What the task asks:
All of the data below should be written out again exactly.

Supplied material:
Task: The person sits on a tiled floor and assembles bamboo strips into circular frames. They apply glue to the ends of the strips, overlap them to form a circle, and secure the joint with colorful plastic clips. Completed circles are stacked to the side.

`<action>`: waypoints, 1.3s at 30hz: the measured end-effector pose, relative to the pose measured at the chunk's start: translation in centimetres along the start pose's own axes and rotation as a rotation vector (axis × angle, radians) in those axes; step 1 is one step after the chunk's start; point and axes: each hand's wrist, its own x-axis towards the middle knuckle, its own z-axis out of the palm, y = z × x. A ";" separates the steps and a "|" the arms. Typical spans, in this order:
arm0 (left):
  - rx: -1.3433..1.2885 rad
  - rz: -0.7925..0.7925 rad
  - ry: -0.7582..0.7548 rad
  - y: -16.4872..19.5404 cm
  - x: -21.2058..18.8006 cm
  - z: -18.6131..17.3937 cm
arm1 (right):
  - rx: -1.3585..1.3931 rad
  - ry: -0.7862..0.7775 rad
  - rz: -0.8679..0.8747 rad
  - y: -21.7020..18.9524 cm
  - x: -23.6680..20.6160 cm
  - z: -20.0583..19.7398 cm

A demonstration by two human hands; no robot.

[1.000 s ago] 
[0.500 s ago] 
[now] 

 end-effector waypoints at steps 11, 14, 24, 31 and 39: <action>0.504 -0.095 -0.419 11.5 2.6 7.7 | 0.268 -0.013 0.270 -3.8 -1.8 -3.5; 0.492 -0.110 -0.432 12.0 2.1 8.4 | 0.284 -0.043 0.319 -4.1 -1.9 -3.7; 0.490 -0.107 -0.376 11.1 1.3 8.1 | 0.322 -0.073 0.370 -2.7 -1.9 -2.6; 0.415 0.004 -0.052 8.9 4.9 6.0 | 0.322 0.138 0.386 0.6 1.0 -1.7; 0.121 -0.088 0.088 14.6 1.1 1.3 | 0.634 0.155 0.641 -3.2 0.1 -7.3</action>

Response area:
Task: The person sits on a tiled floor and assembles bamboo strips into circular frames. They apply glue to the ends of the strips, overlap them to form a circle, and secure the joint with colorful plastic clips. Completed circles are stacked to the side.

`<action>`: waypoints, 1.3s at 30hz: the measured end-effector pose, relative to the pose measured at the chunk's start: translation in centimetres along the start pose's own axes and rotation as a rotation vector (axis × angle, radians) in those axes; step 1 is one step after the chunk's start; point and axes: each hand's wrist, its own x-axis towards the middle knuckle, its own z-axis out of the palm, y = z × x. A ";" separates the steps and a "|" the arms. Typical spans, in this order:
arm0 (left):
  - rx: -1.3433..1.2885 rad
  - rz: -0.7925..0.7925 rad
  - ry: -0.7582..0.7548 rad
  - y: -16.4872..19.5404 cm
  - x: -21.2058..18.8006 cm
  - z: -18.6131..17.3937 cm
arm1 (right):
  - rx: -1.3585..1.3931 rad
  - ry: -0.7862..0.7775 rad
  - rz: -0.8679..0.8747 rad
  - y: -21.7020..18.9524 cm
  - x: -23.6680..20.6160 cm
  - z: -20.0583..19.7398 cm

A demonstration by two human hands; no robot.

[1.000 s ago] 
[0.500 s ago] 
[now] 

 end-effector waypoints at steps 11, 14, 24, 31 and 39: <action>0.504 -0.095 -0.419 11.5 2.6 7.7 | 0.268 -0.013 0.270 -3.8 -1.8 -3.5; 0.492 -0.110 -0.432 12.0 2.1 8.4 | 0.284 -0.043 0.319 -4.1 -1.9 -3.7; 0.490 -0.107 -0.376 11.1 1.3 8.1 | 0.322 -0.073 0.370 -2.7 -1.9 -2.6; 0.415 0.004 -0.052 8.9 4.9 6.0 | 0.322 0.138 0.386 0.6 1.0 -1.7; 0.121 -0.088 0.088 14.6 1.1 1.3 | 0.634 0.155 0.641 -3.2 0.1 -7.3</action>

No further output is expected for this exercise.